§ Task statement
Write out the lines below once more, exactly as they appear. Do not include pictures.

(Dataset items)

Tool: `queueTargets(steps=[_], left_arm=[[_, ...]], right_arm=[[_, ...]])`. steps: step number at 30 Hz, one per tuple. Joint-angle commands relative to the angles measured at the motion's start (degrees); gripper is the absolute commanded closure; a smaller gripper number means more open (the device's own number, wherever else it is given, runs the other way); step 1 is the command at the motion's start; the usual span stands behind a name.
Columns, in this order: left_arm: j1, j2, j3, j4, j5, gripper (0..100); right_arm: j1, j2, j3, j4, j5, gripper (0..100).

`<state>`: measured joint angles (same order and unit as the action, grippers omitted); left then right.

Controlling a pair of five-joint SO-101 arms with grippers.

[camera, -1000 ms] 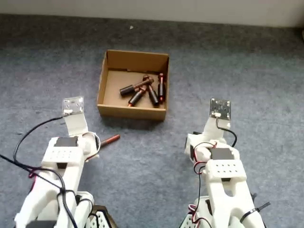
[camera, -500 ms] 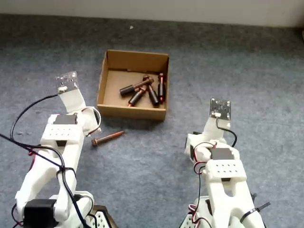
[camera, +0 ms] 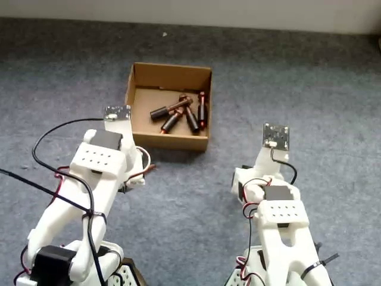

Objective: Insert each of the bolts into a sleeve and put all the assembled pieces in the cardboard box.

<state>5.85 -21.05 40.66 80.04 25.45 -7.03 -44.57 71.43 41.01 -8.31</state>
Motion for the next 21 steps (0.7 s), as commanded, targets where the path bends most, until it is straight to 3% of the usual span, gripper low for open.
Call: queueTargets(steps=[1,8,16,21], left_arm=[[1.4,-0.1,3.1,-4.7,0.6,99],[1.2,-0.1,12.4,-19.8,0.6,99],[-6.1,0.0,10.3,-20.8,0.6,99],[-6.7,0.0,10.1,-20.8,0.6,99]], right_arm=[[0.7,-1.5,-0.5,-1.1,-0.5,99.5],[0.7,-1.5,-0.5,-1.1,-0.5,99.5],[0.7,-1.5,-0.5,-1.1,-0.5,99.5],[0.7,-1.5,-0.5,-1.1,-0.5,99.5]])
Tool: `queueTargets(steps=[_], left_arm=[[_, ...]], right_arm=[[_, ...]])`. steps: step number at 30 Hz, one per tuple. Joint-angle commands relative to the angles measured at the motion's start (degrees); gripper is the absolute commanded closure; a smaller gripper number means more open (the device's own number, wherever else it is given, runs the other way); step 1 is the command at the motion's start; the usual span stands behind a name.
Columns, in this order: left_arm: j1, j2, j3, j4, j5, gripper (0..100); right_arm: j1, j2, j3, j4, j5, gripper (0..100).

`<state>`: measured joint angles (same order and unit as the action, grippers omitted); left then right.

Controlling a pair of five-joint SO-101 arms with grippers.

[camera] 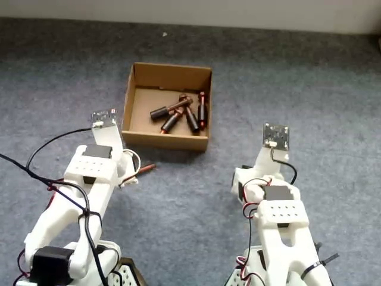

§ Problem solution
Tool: `queueTargets(steps=[_], left_arm=[[_, ...]], right_arm=[[_, ...]])`. steps: step number at 30 Hz, one per tuple. Joint-angle commands relative to the angles measured at the motion's start (degrees); gripper is the absolute commanded closure; a smaller gripper number means more open (the device's own number, wherever else it is given, runs the other way); step 1 is the command at the motion's start; the usual span stands behind a name.
Columns, in this order: left_arm: j1, j2, j3, j4, j5, gripper (0..100); right_arm: j1, j2, j3, j4, j5, gripper (0..100).

`<state>`: measured joint angles (same order and unit as the action, grippers omitted); left then right.

Controlling a pair of five-joint SO-101 arms with grippers.

[camera, -1000 ms] 
[camera, -500 ms] 
[camera, +0 ms] 

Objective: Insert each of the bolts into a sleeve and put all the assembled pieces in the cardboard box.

<state>5.85 -21.05 40.66 80.04 25.45 -7.03 -44.57 71.43 41.01 -8.31</state>
Motion for the next 21 steps (0.7 s), as commanded, targets where the path bends most, until it is straight to 3% of the usual span, gripper low for open.
Call: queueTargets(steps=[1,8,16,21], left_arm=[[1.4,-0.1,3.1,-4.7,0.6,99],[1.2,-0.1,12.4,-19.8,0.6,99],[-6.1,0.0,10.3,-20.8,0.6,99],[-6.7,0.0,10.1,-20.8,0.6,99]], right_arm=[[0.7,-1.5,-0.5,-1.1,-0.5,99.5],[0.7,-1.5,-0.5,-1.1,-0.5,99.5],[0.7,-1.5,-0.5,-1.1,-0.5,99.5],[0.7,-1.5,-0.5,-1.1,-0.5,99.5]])
Tool: `queueTargets(steps=[_], left_arm=[[_, ...]], right_arm=[[_, ...]])`. steps: step number at 30 Hz, one per tuple. Joint-angle commands relative to the angles measured at the motion's start (degrees); gripper is the absolute commanded closure; a smaller gripper number means more open (the device's own number, wherever else it is given, runs the other way); step 1 is the command at the motion's start; the usual span stands behind a name.
Columns, in this order: left_arm: j1, j2, j3, j4, j5, gripper (0..100); right_arm: j1, j2, j3, j4, j5, gripper (0..100).

`<state>`: measured joint angles (same order and unit as the action, grippers omitted); left then right.

Controlling a pair of five-joint SO-101 arms with grippers.

[camera] 

The answer requires no further additions.